Gli archeologi di Roma hanno scoperto un dettaglio agghiacciante sulle antiche pratiche di sepoltura romane: chiodi piantati nel petto dei morti, probabilmente per impedire loro di risorgere come spiriti vendicativi. La scoperta fa luce sul complesso rapporto dei romani con la morte e sulla fede nel soprannaturale.
Rituali contro i Revenants
Durante gli scavi nella necropoli Ostiense, un vasto cimitero romano vicino alla Basilica di San Paolo fuori le Mura, i ricercatori hanno trovato tre scheletri con chiodi di ferro deliberatamente posizionati sul petto. Questa pratica, ben documentata nella storia romana, suggerisce che gli antichi romani temessero che i morti tornassero a perseguitare i vivi.
Diletta Menghinello, un’archeologa a capo del progetto, spiega che i chiodi potrebbero essere stati usati per “fissare” simbolicamente i corpi, impedendo loro di diventare revenants – cadaveri rianimati comuni nel folklore. L’idea era che se il corpo non fosse stato protetto, avrebbe potuto sollevarsi e causare danni.
Protezione per entrambi i mondi
La pratica non si limitava a impedire che i morti disturbassero i vivi. Secondo Menghinello, i chiodi potevano anche funzionare come talismani, proteggendo i defunti dai pericoli dell’aldilà e scoraggiando i ladri di tombe.
“Il rito del chiodo sarebbe quindi servito a preservare il corpo da potenziali violatori della sua ultima dimora, proteggere il defunto da forze malevole e, allo stesso tempo, salvaguardare i parenti sopravvissuti dal possibile ritorno dei morti tra i vivi.”
Ciò suggerisce che i romani credessero in una minaccia a doppio senso: i morti potevano nuocere ai vivi, ma i vivi potevano anche profanare i morti.
Un cimitero con secoli di storia
La necropoli Ostiense, scavata per la prima volta nel 1919, sta rivelando come si siano evoluti i costumi funerari nel corso dei secoli. Recenti lavori in vista della costruzione di abitazioni hanno portato alla luce nuove sezioni del cimitero, risalenti al II secolo a.C. al IV secolo d.C. Gli scheletri chiodati sono stati rinvenuti in tombe semplici risalenti probabilmente al III e IV secolo d.C.

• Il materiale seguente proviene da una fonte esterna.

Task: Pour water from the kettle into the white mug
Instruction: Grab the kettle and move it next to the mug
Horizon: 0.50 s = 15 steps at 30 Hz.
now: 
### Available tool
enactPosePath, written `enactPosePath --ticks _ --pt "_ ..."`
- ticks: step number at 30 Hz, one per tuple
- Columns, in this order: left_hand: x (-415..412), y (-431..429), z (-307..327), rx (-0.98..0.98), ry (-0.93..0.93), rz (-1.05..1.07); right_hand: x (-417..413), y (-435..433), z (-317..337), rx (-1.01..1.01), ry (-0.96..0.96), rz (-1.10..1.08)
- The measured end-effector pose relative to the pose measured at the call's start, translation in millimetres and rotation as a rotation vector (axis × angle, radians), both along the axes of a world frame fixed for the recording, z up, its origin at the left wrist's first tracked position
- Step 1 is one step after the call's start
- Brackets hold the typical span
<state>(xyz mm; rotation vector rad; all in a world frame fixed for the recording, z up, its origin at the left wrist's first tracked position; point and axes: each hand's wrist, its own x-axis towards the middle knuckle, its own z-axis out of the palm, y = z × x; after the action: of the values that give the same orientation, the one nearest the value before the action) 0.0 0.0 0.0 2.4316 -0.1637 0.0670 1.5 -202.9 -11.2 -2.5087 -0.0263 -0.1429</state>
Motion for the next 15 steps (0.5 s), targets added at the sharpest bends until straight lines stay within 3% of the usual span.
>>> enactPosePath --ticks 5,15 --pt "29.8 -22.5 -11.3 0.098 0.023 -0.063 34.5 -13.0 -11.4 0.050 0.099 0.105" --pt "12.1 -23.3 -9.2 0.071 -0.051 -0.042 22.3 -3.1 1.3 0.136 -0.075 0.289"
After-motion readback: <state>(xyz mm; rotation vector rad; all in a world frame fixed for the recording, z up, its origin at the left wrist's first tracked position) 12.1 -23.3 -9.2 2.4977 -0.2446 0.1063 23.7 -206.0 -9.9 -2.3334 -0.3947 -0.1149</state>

I confini esatti della necropoli rimangono poco chiari, ma queste scoperte evidenziano quanto le credenze superstiziose fossero profondamente radicate nella società romana. La pratica di inchiodare i cadaveri può sembrare raccapricciante oggi, ma illustra l’approccio pragmatico dei romani alla morte, un mondo in cui il confine tra vita e aldilà era pericolosamente sottile.
Questa scoperta sottolinea la visione del mondo romana, secondo cui sia i vivi che i morti richiedevano protezione da forze invisibili. Questa pratica serve a ricordare duramente che la paura della morte e del soprannaturale è esistita in tutte le culture e nel corso della storia.